“No,” the wizard replied. He looked back at the ground, where the sun had already faded. He glanced up at the darkening sky. “Night is coming and we need to get indoors. In the morning we will go, but tonight we hide with the rest.”
Royce considered the wizard for a moment. “You know, when I first met you, there was all this talk about you being this scary wizard that could call lightning and raise mountains and now you can’t even fight a little monster, or open an old tower. I thought you were more powerful than this.”
“I was,” Esrahaddon said, and for the first time the wizard held up his arms, letting his sleeves fall back, revealing the stumps where his hands should have been. “Magic is a little like playing the fiddle. It’s damn hard to do without hands.”
Dinner that evening was a vegetable pottage, a weak stew consisting of leeks, celery, onions, and potatoes in a thin broth. Hadrian took only a small portion that was far from filling, but he found it surprisingly tasty, filled with a mixture of unusual flavors that left a burning sensation in his mouth.
Lena and Russell Bothwick made good on their promise to put them up for the night, a kindness made all the more generous when they discovered how cramped the little house was. The Bothwicks had three children, four pigs, two sheep, and a goat they called Mammy, all of whom clustered in the single open room. Mosquitoes joined them as well, taking over the night shift from the flies. It was hard to breathe in the house filled with smoke, the scent of animals, and the steam from the stew pot. Royce and Hadrian staked out a bit of earth as near the open doorway as possible and sat on the floor.
“I didn’t know the first thing about farming,” Russell Bothwick was saying. Like most men in the village, he was dressed in a frayed and flimsy shirt that hung to his knees, belted around the waist with a length of twine.
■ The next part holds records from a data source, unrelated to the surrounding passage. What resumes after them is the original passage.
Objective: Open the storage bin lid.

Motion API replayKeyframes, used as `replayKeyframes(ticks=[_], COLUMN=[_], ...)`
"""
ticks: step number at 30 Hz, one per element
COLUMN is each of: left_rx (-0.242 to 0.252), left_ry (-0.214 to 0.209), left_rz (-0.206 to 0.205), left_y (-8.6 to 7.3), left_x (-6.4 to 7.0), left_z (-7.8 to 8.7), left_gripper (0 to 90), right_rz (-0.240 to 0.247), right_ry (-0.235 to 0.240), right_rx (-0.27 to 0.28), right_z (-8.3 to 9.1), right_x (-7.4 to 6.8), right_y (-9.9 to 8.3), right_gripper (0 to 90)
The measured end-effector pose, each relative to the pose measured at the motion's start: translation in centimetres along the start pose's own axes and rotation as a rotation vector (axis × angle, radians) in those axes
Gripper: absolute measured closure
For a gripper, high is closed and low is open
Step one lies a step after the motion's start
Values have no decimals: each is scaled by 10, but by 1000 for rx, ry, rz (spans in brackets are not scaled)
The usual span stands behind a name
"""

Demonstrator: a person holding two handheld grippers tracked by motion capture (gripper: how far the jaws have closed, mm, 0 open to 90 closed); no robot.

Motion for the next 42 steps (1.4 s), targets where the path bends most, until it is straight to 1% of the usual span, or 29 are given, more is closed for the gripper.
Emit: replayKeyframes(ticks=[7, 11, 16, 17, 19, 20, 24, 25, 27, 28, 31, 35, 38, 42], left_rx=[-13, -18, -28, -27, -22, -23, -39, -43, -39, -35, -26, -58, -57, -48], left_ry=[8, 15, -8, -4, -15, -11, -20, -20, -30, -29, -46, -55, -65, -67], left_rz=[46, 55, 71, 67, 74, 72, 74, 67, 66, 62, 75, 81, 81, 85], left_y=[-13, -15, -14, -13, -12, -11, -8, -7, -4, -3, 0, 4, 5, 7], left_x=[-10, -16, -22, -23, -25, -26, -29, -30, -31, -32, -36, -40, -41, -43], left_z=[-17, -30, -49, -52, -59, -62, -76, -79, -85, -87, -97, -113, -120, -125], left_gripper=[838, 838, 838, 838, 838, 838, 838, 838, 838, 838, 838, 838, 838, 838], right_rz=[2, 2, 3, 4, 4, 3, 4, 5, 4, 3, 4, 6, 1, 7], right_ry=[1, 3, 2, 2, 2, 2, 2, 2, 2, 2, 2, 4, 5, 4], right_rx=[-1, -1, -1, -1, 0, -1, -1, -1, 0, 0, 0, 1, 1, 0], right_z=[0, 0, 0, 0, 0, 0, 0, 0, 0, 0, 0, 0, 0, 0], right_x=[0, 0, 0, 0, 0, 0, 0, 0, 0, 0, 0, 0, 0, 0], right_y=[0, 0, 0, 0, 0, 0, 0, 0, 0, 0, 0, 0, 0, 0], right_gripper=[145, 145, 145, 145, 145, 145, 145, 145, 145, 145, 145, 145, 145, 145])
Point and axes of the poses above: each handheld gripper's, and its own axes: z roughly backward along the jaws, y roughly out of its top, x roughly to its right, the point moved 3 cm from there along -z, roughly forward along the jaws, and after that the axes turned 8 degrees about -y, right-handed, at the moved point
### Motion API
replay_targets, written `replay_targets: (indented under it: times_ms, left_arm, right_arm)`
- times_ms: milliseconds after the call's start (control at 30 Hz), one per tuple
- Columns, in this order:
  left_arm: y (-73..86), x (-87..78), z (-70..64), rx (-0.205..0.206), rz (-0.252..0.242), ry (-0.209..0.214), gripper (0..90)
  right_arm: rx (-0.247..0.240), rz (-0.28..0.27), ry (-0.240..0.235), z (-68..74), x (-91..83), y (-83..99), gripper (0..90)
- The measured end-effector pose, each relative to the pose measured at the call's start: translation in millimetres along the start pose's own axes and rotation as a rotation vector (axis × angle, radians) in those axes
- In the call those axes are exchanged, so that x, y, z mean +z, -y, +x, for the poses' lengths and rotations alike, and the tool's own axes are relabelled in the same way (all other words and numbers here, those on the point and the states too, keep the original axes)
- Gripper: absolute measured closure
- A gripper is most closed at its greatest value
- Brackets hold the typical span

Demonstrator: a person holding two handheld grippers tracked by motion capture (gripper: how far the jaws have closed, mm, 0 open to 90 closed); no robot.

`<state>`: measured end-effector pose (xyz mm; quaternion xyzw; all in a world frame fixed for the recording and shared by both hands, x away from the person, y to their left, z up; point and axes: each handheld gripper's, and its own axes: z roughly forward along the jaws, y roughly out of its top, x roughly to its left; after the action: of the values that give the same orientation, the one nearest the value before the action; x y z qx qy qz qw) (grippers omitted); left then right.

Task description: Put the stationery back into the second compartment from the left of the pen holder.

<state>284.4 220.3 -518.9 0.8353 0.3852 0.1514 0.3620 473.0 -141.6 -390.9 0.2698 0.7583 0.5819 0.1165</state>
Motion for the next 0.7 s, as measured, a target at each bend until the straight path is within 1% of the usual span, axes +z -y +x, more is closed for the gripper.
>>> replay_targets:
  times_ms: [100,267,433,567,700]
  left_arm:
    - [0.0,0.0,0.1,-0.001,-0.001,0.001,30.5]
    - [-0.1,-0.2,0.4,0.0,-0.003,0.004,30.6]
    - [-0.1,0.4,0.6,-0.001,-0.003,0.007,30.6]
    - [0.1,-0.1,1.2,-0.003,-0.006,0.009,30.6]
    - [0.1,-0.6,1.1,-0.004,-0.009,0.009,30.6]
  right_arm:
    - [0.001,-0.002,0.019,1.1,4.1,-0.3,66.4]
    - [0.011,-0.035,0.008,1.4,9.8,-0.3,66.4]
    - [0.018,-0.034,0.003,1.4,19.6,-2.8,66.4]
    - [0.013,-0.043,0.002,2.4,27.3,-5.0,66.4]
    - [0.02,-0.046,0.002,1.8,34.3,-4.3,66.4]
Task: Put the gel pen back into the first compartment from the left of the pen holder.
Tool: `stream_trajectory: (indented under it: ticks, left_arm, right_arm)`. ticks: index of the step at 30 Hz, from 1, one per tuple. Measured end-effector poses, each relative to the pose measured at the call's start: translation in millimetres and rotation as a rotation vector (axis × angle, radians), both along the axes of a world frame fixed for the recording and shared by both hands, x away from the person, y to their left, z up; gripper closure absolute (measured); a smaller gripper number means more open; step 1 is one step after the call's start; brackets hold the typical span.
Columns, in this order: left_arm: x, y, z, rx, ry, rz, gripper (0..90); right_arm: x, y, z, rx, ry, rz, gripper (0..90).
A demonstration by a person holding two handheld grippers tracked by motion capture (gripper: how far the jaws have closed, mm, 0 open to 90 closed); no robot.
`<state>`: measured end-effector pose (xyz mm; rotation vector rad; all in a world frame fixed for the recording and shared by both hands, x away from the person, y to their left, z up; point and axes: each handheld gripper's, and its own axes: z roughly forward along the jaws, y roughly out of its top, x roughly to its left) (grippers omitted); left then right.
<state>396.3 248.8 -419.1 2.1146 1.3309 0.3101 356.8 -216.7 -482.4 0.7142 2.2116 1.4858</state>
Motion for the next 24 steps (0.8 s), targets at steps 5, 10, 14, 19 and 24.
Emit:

There were large dark circles under his eyes, another trait consistent with the other inhabitants of Dahlgren. “I was a candle maker back in Drismoor. I worked as a journeyman in a trade shop on Hithil Street. It was Theron who kept us alive our first year here. We woulda starved or froze to death if not for Theron and Addie Wood. They took us under their wing and helped build this house. It was Theron that taught me how to plow a field.”
“Addie was my midwife when I had the twins,” Lena said while ladling out bowls, which Thrace handed to the children. The twin girls and Tad, exiled to the loft, looked down from their beds of straw, chins on hands, eyes watchful. “And Thrace here was our babysitter.”
“There was never a question about taking her in,” Russell said. “I only wish Theron would come too, but that man is stubborn.”
“I just can’t get over how beautiful that dress is,” Lena Bothwick said again, looking at Thrace and shaking her head. Russell grumbled something, but since he had a mouthful of stew, no one understood him.
Lena scowled. “Well, it is.”
She stopped talking about it but continued to stare. Lena was a gaunt woman with light brown hair cut straight and short, giving her a boyish look. Her nose came to a point so sharp it looked like it could cut parchment. She had a rash of freckles and no eyebrows to speak of. The children all took after her, each sporting the same cropped hairstyle, son and daughters alike, while Russell had no hair at all.
Thrace entertained them with stories of her adventure to the big city, of the sights and number of people she found there. She explained that Hadrian and Royce had taken her to a lavish hotel. This brought worried looks from Lena but she relaxed as more details were revealed. Thrace raved about her bath in a hot-water tub with perfumed soap and about how she had spent the night in a huge feather bed under a solid beamed roof. She never mentioned the Tradesmen’s Arch, or what happened underneath it.
Lena was mesmerized to the point of nearly letting the remainder of the stew boil over. Russell continued to grunt and grumble his way through the meal. Esrahaddon sat with his back to the side wall between Lena’s spinning wheel and the butter churn. His robe was now a dark gray. He was so quiet he could have been just a shadow. During dinner, Thrace spoon-fed the wizard.
How must that feel? Hadrian thought while watching them. What is it like to have held so much power and now be unable to even hold a spoon?